Exercise instructions:
Please return the lines of the data that contain "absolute".

+++

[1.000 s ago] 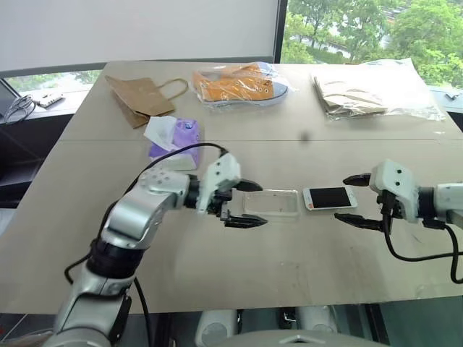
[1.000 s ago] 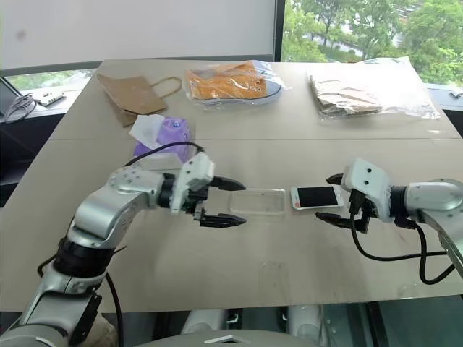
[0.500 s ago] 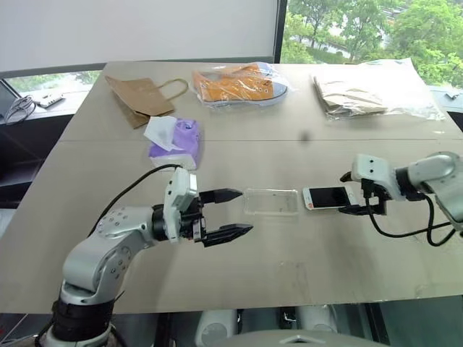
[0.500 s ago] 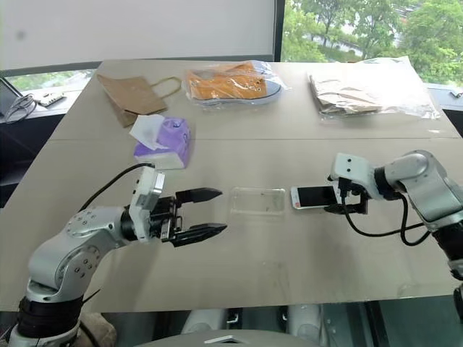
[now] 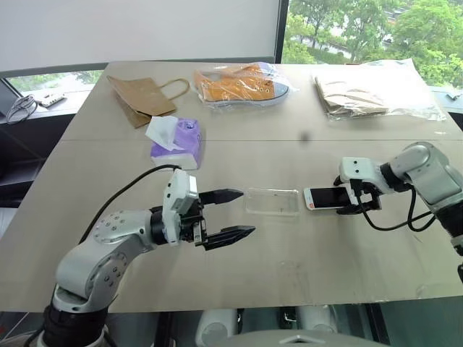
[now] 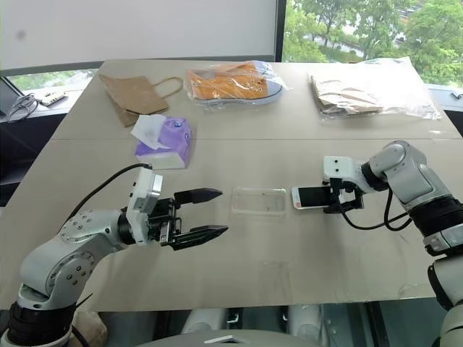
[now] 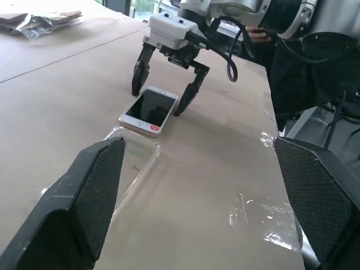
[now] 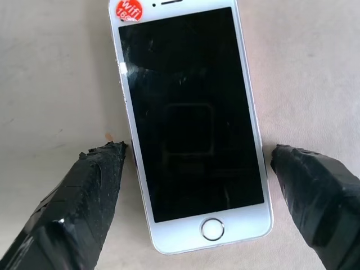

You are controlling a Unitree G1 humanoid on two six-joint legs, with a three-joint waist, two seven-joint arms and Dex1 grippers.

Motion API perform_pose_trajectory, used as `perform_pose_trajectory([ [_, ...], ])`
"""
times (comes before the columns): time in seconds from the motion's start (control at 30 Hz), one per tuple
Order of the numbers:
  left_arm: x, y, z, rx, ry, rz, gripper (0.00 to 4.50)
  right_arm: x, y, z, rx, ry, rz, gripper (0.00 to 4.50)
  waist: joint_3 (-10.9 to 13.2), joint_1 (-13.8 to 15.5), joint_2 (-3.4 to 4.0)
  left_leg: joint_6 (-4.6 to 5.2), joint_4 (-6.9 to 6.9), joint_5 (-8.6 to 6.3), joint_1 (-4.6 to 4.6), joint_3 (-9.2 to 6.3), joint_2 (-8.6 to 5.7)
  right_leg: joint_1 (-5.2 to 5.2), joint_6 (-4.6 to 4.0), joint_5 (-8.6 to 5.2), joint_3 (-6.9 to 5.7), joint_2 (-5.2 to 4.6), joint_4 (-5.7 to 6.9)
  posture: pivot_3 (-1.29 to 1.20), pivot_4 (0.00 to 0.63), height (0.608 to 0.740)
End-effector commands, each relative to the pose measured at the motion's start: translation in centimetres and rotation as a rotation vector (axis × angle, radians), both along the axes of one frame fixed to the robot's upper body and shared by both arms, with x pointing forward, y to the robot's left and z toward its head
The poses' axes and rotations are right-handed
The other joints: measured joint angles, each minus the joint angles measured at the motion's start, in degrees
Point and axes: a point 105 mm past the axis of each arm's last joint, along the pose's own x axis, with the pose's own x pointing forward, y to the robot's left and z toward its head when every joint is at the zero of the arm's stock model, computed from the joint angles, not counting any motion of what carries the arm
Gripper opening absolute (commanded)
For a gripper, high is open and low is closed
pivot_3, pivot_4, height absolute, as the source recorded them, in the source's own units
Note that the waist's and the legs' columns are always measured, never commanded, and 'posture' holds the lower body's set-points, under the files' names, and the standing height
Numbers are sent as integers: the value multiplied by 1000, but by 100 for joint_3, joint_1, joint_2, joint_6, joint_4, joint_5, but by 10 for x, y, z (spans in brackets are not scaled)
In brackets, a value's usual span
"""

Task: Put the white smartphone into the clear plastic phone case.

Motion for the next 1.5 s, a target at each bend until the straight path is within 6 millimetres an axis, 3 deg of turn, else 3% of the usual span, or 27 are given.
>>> perform_pose_trajectory([
  [0.03,-7,-7,10,-9,-47,-27,4348,-2,-10,-8,-60,39,-1,4500,0,7,0,0,0,0,8,0,0,9,-1,-1,0,-1,0,0,150,740],
  [0.13,-8,-4,5,10,-43,-21,4500,-1,-11,-10,-61,44,-7,3708,0,6,0,3,-5,-3,43,5,0,42,-22,-14,0,-4,-3,0,150,740],
  [0.2,-9,-1,0,31,-42,-19,4500,-2,-11,-12,-57,41,-9,2904,-1,3,1,3,-8,-3,49,9,0,42,-23,-14,2,-5,-2,0,150,740],
  [0.43,-7,4,-3,48,-44,-9,4500,-7,-7,-2,1,-19,-22,2887,-2,15,2,1,-13,-3,50,6,1,43,-24,-15,3,-12,-1,0,150,740],
  [0.67,9,30,-24,75,0,126,4500,-29,48,40,269,-37,-38,2886,17,-33,31,0,-29,-4,46,12,9,29,-23,-14,5,-31,0,0,150,740],
  [0.8,17,38,-36,107,-4,143,4500,-35,78,53,271,-108,-8,2885,22,-8,41,13,-33,-12,46,4,10,25,-24,-15,-5,-32,3,0,150,740],
  [0.93,24,46,-45,141,-9,142,4500,-29,110,61,261,-128,13,2885,23,-14,42,15,-33,-15,44,10,6,19,-25,-16,-14,-37,1,0,150,740],
  [1.13,31,46,-46,150,-29,133,4500,-12,122,32,56,-215,129,2882,22,11,41,-2,-35,-5,16,2,-1,0,-26,-14,-17,-35,-3,0,150,740],
  [1.23,33,47,-50,165,-31,136,4500,-13,122,26,13,-201,149,2882,21,-3,41,-10,-21,2,-55,13,-7,-68,-1,2,-18,-27,2,0,150,740],
  [1.5,33,45,-55,187,-39,124,4500,-14,121,17,-89,-201,185,2876,20,-6,39,-1,-21,-3,-45,15,-1,-62,2,2,-34,-15,2,0,150,740],
])
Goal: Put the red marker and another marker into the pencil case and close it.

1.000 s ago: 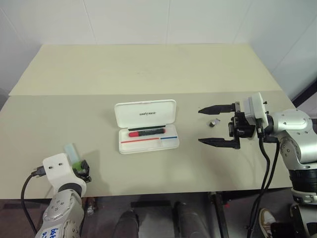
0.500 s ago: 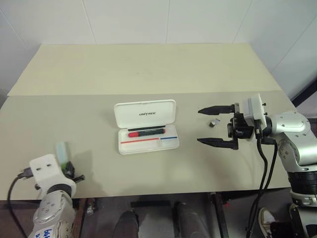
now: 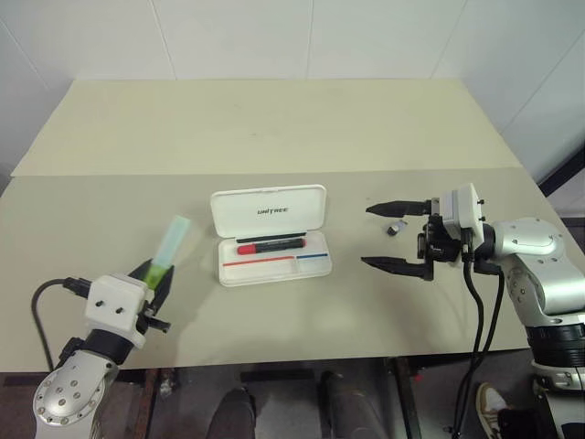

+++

Worked solution:
Gripper opening absolute (commanded)
pivot_3, pivot_4, height absolute, as the source recorded them, in the source's own units

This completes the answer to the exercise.